My rating: 5 of 5 stars


»This morning I delivered little baby Sayton – pronounced Satan, as in King of the Underworld.«

Wow, what a ride! Adam Kay, doctor gone writer, describes what he experienced in six years of medical practice in the United Kingdom.

In about 10 chapters, Adam first introduces us to the new position or posting he’s in now. He then proceeds to write in usually short passages in anecdotal style to explain the manifold lows and highs of his profession.

There were passages I laughed out loud at (something I rarely do and which garnered me curious and worried looks from my family), some that I thought couldn’t be true and others again that really truly hurt.
So, first information if you want to read this book: On multiple levels, the title is extremely well chosen.

Definitely dominant, though, is a wonderfully dry humour that, I imagine, in part allowed Adam to pull through those obviously at least partly hard, harsh years.

»Clearly blood isn’t the delicious post-delivery snack she imagines placenta might be.«

(She probably simply hasn’t read the right cookbooks!)

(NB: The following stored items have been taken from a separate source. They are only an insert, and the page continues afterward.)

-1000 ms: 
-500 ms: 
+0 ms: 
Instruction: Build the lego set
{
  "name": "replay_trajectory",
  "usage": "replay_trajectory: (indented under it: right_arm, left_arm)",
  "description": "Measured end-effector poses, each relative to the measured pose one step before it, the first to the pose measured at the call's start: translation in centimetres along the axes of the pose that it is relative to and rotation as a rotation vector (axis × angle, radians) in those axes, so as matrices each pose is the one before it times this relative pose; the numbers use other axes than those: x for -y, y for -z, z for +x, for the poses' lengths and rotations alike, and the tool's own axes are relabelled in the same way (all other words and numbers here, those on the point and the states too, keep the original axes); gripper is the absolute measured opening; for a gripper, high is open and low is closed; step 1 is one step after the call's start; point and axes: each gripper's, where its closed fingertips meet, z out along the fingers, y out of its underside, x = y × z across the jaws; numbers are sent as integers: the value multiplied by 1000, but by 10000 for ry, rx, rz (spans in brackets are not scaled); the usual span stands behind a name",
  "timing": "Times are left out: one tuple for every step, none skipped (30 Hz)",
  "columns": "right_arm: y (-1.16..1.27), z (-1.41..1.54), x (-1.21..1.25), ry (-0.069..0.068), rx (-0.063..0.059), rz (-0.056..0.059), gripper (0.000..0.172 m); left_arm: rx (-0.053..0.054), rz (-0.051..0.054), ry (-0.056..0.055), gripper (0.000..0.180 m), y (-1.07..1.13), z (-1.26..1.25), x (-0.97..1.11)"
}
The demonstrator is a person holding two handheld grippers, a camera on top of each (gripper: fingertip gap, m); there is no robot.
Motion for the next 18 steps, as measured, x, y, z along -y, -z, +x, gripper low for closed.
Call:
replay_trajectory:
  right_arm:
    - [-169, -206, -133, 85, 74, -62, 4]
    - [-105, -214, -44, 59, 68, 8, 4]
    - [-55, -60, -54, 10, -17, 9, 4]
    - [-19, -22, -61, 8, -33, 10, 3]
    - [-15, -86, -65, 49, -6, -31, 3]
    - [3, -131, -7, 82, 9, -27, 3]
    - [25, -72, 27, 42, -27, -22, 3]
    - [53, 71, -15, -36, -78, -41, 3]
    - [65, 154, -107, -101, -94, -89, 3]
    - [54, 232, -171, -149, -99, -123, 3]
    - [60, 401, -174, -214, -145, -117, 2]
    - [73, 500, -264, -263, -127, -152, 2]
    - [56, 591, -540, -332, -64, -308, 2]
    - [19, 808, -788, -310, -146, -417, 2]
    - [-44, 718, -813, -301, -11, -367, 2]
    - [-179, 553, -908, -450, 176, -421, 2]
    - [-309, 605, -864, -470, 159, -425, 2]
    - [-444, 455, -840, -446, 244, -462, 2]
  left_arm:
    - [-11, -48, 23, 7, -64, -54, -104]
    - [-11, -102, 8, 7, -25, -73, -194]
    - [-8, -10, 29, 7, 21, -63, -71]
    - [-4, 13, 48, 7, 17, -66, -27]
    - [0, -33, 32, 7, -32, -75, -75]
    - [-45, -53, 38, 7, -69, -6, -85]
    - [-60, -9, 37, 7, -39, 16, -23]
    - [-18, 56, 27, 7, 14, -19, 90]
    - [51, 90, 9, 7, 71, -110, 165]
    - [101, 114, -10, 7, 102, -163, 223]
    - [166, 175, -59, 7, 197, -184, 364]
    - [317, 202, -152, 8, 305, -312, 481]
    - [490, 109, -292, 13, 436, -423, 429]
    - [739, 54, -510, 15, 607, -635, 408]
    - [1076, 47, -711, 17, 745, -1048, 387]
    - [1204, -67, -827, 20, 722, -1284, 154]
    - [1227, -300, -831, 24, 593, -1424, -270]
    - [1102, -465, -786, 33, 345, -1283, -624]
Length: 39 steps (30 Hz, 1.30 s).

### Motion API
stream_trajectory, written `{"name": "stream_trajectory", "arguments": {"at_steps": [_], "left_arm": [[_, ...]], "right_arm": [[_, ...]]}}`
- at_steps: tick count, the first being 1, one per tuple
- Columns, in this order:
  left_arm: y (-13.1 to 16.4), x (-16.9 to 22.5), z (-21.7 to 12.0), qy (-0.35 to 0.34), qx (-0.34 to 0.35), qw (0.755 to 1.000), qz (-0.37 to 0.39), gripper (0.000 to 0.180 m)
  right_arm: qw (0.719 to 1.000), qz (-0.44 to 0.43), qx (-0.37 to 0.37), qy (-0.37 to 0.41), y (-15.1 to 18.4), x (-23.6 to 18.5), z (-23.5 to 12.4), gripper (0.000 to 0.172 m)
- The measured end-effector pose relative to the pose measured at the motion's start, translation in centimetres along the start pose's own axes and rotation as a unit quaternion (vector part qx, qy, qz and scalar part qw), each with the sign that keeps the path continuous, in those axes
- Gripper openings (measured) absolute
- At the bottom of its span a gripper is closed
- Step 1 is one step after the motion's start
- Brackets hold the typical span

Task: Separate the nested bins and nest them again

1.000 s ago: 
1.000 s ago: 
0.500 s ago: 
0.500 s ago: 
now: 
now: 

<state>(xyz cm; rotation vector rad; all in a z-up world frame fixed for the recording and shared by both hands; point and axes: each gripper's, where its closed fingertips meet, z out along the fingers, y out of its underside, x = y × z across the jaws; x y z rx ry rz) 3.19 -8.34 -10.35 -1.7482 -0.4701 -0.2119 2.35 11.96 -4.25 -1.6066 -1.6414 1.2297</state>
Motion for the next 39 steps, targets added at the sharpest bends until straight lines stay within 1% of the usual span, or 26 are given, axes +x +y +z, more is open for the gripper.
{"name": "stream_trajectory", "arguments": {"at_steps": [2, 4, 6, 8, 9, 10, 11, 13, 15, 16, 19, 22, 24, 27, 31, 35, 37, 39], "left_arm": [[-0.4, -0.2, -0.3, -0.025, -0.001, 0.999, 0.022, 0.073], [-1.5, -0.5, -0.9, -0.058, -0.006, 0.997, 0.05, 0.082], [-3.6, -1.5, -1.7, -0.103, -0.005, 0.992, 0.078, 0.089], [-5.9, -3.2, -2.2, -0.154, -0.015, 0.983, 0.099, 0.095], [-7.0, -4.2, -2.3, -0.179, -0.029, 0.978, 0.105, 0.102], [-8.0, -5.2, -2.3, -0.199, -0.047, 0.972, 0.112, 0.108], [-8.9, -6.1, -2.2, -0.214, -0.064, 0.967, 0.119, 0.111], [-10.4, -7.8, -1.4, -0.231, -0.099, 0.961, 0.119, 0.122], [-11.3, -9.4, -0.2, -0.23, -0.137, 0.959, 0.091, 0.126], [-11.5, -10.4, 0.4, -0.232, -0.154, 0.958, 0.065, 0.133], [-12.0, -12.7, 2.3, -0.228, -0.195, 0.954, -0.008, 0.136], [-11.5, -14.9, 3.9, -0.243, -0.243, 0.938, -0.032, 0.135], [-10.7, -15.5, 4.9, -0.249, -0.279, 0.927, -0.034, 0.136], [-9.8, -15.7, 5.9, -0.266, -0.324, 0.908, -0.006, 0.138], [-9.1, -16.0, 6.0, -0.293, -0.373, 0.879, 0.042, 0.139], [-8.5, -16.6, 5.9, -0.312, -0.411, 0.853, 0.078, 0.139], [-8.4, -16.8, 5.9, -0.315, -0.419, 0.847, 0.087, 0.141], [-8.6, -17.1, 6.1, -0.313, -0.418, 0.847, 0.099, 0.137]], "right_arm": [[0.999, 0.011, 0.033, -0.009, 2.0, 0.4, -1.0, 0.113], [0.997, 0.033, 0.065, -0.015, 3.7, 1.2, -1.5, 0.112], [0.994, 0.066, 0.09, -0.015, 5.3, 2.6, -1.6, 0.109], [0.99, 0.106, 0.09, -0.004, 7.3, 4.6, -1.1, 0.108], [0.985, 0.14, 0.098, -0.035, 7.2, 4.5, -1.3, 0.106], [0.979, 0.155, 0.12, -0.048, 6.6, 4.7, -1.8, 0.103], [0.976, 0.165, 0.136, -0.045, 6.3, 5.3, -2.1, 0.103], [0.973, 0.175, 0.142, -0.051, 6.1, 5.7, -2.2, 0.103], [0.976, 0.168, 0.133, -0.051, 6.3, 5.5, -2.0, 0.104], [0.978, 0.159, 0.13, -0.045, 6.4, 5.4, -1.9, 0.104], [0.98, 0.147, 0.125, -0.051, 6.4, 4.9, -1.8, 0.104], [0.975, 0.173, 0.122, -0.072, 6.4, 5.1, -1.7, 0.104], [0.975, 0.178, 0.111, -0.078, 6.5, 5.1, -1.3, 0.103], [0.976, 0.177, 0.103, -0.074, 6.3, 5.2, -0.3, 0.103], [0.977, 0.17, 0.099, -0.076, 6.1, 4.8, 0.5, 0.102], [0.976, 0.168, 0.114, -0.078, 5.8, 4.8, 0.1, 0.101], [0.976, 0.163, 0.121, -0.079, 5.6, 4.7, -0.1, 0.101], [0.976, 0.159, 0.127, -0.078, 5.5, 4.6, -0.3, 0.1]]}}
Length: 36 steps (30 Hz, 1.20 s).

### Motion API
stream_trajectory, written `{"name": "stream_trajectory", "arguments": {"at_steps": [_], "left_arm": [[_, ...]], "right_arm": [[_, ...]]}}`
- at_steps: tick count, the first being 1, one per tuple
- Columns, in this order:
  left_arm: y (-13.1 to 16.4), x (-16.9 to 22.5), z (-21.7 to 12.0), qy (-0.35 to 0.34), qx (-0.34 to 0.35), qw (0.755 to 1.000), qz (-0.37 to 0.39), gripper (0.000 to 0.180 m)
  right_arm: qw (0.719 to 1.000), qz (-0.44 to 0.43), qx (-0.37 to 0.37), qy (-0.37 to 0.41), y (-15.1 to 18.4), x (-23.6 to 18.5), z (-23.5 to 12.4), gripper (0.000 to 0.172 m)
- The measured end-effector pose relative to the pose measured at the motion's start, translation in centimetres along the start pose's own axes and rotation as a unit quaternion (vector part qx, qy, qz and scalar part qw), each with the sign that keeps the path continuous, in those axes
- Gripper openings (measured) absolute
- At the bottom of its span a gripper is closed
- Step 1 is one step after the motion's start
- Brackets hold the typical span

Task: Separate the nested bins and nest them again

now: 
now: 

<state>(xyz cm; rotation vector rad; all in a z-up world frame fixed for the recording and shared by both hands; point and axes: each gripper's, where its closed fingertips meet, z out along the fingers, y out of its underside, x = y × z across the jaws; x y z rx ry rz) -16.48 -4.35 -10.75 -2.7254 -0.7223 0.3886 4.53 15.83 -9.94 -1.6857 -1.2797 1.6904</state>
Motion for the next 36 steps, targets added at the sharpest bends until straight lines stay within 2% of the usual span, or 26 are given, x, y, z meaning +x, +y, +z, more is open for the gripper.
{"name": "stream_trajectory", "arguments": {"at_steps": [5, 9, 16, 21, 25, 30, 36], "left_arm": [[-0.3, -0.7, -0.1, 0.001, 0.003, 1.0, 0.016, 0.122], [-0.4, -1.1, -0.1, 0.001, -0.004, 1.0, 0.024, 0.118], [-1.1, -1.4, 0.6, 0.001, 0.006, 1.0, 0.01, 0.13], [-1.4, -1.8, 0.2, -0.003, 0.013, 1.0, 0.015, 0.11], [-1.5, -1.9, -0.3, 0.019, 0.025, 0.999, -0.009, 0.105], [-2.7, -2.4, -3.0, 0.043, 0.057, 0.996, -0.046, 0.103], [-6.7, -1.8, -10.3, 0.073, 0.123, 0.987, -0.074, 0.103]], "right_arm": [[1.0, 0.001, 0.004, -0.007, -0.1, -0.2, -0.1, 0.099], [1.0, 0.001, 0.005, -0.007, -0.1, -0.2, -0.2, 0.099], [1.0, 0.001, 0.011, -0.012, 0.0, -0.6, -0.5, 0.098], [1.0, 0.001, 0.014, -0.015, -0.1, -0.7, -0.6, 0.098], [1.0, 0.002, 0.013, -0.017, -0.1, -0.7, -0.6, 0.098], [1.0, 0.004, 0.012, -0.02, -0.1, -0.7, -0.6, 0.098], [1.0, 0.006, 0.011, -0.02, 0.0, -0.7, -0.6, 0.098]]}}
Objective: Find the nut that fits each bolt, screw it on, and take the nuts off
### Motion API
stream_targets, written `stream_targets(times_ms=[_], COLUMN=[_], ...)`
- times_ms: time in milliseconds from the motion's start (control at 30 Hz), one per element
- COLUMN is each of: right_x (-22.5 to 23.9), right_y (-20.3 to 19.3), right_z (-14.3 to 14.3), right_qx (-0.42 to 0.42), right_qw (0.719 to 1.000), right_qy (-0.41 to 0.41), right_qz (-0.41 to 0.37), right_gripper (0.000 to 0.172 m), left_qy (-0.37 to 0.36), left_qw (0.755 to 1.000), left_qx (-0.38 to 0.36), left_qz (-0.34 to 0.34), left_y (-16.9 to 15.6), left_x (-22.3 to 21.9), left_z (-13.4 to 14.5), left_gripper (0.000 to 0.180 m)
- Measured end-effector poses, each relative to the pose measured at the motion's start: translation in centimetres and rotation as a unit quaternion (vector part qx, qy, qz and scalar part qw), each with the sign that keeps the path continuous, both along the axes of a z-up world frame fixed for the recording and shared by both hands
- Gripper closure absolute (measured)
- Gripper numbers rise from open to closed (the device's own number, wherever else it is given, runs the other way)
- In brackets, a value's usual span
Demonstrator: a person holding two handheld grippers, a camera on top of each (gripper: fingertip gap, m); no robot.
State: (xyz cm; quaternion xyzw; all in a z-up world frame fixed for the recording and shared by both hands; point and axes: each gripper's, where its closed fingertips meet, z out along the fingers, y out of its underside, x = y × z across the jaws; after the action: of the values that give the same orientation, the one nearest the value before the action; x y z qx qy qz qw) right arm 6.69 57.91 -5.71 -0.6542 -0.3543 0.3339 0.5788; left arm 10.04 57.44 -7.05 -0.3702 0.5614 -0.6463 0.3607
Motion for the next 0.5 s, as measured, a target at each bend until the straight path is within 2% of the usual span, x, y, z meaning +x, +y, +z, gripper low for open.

Another part seems to be Adam’s deeply ingrained empathy for his patients – even though the latter ultimately drove him out of his profession.
He honestly describes some horrible experiences, e. g. when having to take samples from a still-born baby:

»I dress him again, look up to a God I don’t believe in and say, ‘Look after him.’«

It’s this kind of doctor I would wish to treat me or my family. One that will, like Adam explains his doctor persona, go »for a ‘straight to the point’ vibe – no nonsense, no small talk, let’s deal with the matter in hand, a bit of sarcasm thrown into the mix.«

This kind of approach is applied in “This is Going to Hurt: Secret Diaries of a Junior Doctor” as well: You get dumped straight into the “action” – be it sweet (as in the case of the baby named after him) or bitter (as the incident that made Adam leave his medical profession).
Every word he writes feels honest and rings true in every respect.

And just like that, Adam Kay single-handedly improved my opinion on doctors – because I don’t see a huge influx from the UK to my country, Germany, I suspect things aren’t all that much better over here either…

If you just want to read an excellent book beyond all its merits mentioned before, you’re on the right track as well: Instead of “just one more page” I was like “just one more diary entry” and kept repeating that till I noticed I had read the same diary entry a few times already and I simply couldn’t concentrate anymore – it’s just that good.

If you remember (and hopefully like) James Herriot’s wonderful stories from his life as a country vet in Yorkshire, you might, at times at least, feel reminded of Herriot – a younger, sharper and more sarcastic version, though.

A brilliant, hilarious, heart-breaking book. Unreservedly recommended to anyone who reads. Five out of five stars.